By JOSEPH CLINES
STAFF WRITER
The issue of the minimum wage rate, again brought into the national spotlight during President Obama’s State of the Union Address, has long been a contentious topic that transcends even the most sharply drawn lines of party affiliation. The matter is complicated not only by the need for at least a basic understanding of economic principles, but also by the ethical implications one’s understanding of the minimum wage creates.
The laws of economics suggest that an increase in employee wages, above what the market values labor, will be detrimental to the employment prospects of additional or even current workers. In practice, workers, even those making the highly stigmatized “minimum wage,” are not perfectly automated, nor is the hiring process of new workers perfectly fluid, resulting in less unemployment due to an increase in the minimum wage than economic principles suggest.
Proponents of an increased minimum wage point to the increased purchasing power workers receiving the augmented wage would experience, potentially spurring the economy.
Economic arguments on both sides of the issue are almost negligible in practice and, for argument’s sake, cancel each other out. The truly substantive issue in the minimum wage debate is whether or not an augmented income would tangibly benefit workers and their families on the lower end of the income spectrum.
As Shahmus Khan points out in his TIME article regarding the minimum wage, a worker receiving that compensation can expect to bring home a little over $15,000 annually, without receiving a “cost of living” increase to adjust for the effects of inflation.
Competition, the almost mystical “invisible hand” that regulates wages in the eyes of Republicans who adore the purely free market system, fails, left to its own devices, to augment the salaries of the lowest earners in the economy. This pool of workers, especially in a stagnant economy, is so large that companies will never have to increase the wages they pay out in order to attract employees. When the free market fails, the government should intervene.

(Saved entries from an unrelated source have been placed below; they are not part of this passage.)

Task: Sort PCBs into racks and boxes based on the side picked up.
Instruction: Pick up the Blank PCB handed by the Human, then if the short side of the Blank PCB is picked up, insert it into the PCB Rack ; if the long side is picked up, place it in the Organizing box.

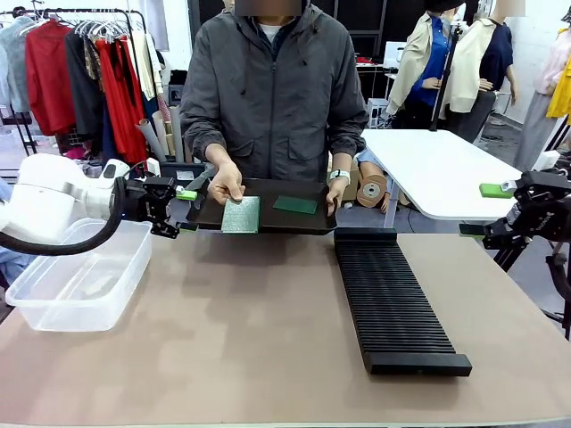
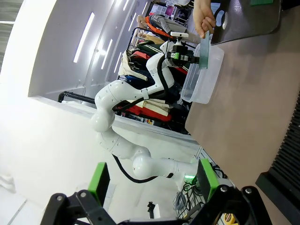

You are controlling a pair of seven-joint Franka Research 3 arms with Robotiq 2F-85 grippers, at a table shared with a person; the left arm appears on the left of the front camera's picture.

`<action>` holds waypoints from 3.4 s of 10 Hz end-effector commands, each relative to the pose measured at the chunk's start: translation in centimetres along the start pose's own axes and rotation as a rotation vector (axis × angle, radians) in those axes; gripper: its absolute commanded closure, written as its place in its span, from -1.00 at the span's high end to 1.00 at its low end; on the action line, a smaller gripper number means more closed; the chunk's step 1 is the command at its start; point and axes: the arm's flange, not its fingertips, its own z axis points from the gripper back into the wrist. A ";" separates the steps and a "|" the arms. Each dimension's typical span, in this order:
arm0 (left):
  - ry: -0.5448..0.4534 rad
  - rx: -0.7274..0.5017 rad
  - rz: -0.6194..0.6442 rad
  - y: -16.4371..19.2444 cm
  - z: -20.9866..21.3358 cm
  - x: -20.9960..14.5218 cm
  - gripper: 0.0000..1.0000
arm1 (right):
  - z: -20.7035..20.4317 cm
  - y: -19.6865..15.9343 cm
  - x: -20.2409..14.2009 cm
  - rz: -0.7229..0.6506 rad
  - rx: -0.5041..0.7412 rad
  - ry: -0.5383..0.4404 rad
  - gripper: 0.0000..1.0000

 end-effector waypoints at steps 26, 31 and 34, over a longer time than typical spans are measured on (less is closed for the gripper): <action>-0.049 -0.100 -0.061 3.0 -7.1 1.1 -1.00 | 0.0 0.2 -0.1 0.002 0.009 0.000 1.00; -0.049 -0.100 -0.061 3.0 -7.1 1.1 -1.00 | 0.0 0.2 -0.1 0.002 0.009 0.000 1.00; -0.049 -0.100 -0.061 3.0 -7.1 1.1 -1.00 | 0.0 0.2 -0.1 0.002 0.009 0.000 1.00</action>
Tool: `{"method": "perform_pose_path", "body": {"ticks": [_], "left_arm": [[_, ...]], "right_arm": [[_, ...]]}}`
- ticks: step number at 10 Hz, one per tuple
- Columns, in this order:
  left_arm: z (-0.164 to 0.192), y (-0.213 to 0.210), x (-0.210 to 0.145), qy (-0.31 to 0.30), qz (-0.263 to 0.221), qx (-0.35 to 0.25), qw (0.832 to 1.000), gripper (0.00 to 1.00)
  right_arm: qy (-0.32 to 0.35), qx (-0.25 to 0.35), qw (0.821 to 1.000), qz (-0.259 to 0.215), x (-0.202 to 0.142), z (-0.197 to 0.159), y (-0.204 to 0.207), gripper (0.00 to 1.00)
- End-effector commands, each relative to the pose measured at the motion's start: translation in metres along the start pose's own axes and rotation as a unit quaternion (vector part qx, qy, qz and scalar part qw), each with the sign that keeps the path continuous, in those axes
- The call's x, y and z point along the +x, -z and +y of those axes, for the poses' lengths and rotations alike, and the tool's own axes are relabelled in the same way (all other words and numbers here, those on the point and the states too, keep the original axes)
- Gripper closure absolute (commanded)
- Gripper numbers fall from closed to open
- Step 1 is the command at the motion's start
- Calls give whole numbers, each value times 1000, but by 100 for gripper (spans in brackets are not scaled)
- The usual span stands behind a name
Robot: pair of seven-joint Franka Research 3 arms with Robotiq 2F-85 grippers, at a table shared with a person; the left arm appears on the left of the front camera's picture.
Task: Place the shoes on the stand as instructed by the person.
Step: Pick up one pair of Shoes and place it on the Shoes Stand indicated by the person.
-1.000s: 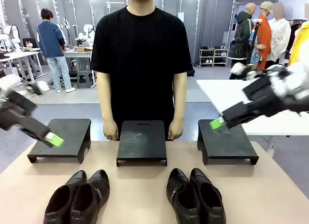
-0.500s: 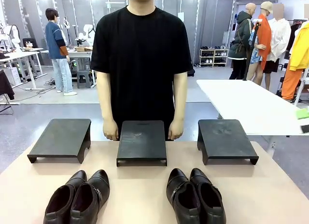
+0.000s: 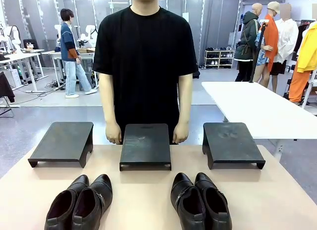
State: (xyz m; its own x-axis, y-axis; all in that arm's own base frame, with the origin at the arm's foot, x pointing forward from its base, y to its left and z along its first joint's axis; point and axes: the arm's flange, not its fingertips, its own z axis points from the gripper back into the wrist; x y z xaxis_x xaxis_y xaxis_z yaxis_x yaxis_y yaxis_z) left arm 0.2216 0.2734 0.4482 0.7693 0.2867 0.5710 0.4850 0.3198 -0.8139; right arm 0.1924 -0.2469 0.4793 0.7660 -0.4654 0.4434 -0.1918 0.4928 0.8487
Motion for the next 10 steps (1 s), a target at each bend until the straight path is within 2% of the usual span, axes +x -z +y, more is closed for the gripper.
{"method": "perform_pose_path", "body": {"ticks": [1, 2, 3, 4, 10], "left_arm": [[4, -8, 9, 7, -13, -7, 1000, 0], [3, -8, 9, -2, -23, -1, 1000, 0], [2, -1, 12, 8, -6, 5, 1000, 0], [8, -10, 0, -9, -20, 4, 1000, 0], [8, -10, 0, -9, -20, 4, 1000, 0]], "right_arm": [[-11, 11, 1000, -15, -23, -2, 14, 0], [-8, -4, 1000, -19, -23, -2, 15, 0], [-22, -19, 999, -21, -20, 1, 19, 0], [7, -1, 1000, -16, -4, -7, -9, 0], [7, -1, 1000, -16, -4, -7, -9, 0]]}}
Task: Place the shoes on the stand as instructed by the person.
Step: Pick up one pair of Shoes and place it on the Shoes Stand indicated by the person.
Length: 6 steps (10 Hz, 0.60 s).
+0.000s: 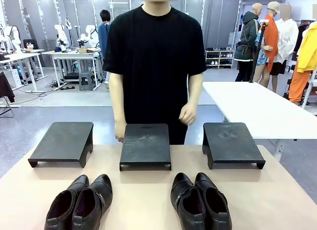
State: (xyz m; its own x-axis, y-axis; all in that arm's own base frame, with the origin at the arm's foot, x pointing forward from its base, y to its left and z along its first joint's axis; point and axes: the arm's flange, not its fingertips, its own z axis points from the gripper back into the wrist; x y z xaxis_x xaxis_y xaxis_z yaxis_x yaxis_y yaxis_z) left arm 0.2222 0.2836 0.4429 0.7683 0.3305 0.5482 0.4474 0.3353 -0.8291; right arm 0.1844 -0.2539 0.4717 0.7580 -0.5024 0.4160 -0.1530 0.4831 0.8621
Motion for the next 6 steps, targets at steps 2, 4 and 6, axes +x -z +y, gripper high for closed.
{"method": "perform_pose_path", "body": {"ticks": [2, 4, 6], "left_arm": [[0, -1, -1, 7, -1, -10, 1000, 0], [0, -1, -1, 7, -1, -10, 1000, 0], [0, -1, -1, 7, -1, -10, 1000, 0]], "right_arm": [[-13, 6, 1000, -4, 2, 1, -2, 0], [-13, 6, 1000, -4, 2, 1, -2, 0], [-13, 6, 1000, -4, 2, 1, -2, 0]]}}
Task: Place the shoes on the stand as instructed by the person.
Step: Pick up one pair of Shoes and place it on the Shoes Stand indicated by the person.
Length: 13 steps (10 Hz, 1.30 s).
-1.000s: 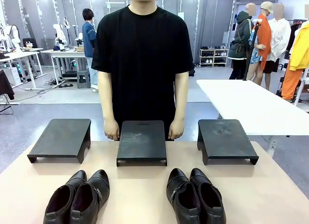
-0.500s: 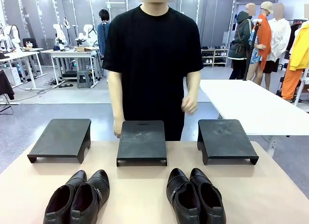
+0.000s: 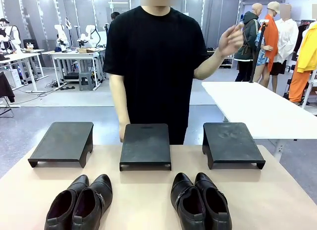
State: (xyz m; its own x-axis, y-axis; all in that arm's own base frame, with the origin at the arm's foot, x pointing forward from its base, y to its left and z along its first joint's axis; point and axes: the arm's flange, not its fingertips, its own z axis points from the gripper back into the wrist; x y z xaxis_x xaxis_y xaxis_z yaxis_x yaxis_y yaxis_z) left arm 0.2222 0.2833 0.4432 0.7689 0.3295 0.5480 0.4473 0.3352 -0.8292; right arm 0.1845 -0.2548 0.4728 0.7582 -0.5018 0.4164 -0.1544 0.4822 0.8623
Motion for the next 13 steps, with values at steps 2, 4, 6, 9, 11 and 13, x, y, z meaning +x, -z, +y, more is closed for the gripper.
{"method": "perform_pose_path", "body": {"ticks": [2, 4, 6, 9, 11, 13], "left_arm": [[0, -2, -1, 7, -2, -10, 1000, 0], [0, -2, -1, 7, -2, -10, 1000, 0], [0, -2, -1, 7, -2, -10, 1000, 0], [0, -2, -1, 7, -2, -10, 1000, 0], [0, -2, -1, 7, -2, -10, 1000, 0], [0, -2, -1, 7, -2, -10, 1000, 0]], "right_arm": [[-13, 5, 1000, -4, 1, 1, -1, 0], [-13, 5, 1000, -4, 1, 1, -1, 0], [-13, 5, 1000, -4, 1, 1, -1, 0], [-2, 0, 1000, -1, 0, 1, 0, 0], [-4, -26, 999, 25, 6, 23, 8, 0], [-21, -69, 994, 80, 19, 70, 31, 0]]}}
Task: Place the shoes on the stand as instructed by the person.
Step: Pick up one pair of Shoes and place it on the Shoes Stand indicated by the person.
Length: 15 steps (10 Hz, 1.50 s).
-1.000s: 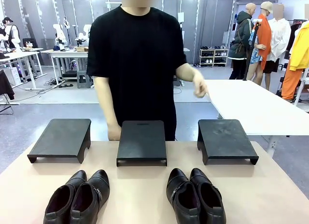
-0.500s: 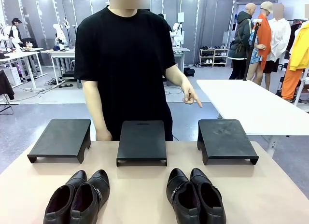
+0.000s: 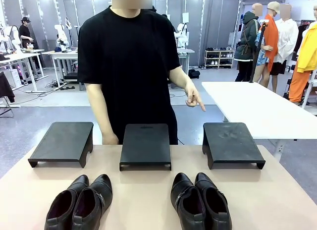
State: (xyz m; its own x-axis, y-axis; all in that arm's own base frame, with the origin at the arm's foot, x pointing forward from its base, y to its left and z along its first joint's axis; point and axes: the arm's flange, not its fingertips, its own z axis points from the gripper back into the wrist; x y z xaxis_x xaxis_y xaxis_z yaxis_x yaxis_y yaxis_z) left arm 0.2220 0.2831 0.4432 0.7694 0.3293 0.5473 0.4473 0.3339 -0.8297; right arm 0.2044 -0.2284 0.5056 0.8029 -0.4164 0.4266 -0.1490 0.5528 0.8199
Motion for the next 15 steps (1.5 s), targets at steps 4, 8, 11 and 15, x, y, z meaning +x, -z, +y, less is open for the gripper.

It is a common misconception that the majority of minimum wage earners are teenagers, who are responsible for themselves. In actuality, the vast majority of minimum wage earners are adults, many of whom have dependents and families to provide for, albeit on a constricted, minimum income salary. Many students feel that working summer jobs for low wages has given them a better appreciation of the struggle millions of “working poor” families endure. The minimum wage is barely enough to provide for college students’ needs, let alone a family.
The term “minimum wage” juxtaposed with the fallacy of perfect social mobility for those willing to work for it gives the impression that those earning this wage are performing “slack work” and have opted against pursuing more career-oriented work. The gap between rich and poor continues to increase. With policymakers advocating a stagnant minimum wage, the trend is not likely to reverse itself in the near future.
More important than economic data suggesting ominous consequences for a wage increase, parents earning the minimum wage need a way to provide basic sustenance for themselves and their kids. Changing the “job ladders” that prevent truly open hiring processes may prove to be difficult in a free market. However, even if it is merely symbolic in combatting the trend of income inequality, increasing the minimum wage is necessary for a society that has shown itself to be highly progressive.
Inability to solve the root of the problem, the growing gap between rich and poor, is not an excuse for inaction. Millions of families desperately need and stand to benefit from an increased minimum wage.
Schools in impoverished areas have long documented the academic underperformance of students who arrive to school hungry because their parents cannot provide them adequate nutrition. Even an increase of $1,000 a year can help ease the choices between food and basic needs, such as clothing, that too many American families in the the “working poor” are forced to live with.
An increase in the minimum wage may not eradicate the source of growing income inequality is gripping America in recent years. It does, however, allow for low-income families to better meet their needs and provide a realistic shot at the American dream for their children.
Joseph Clines, FCRH ’14, is an economics major from Malverne, NY.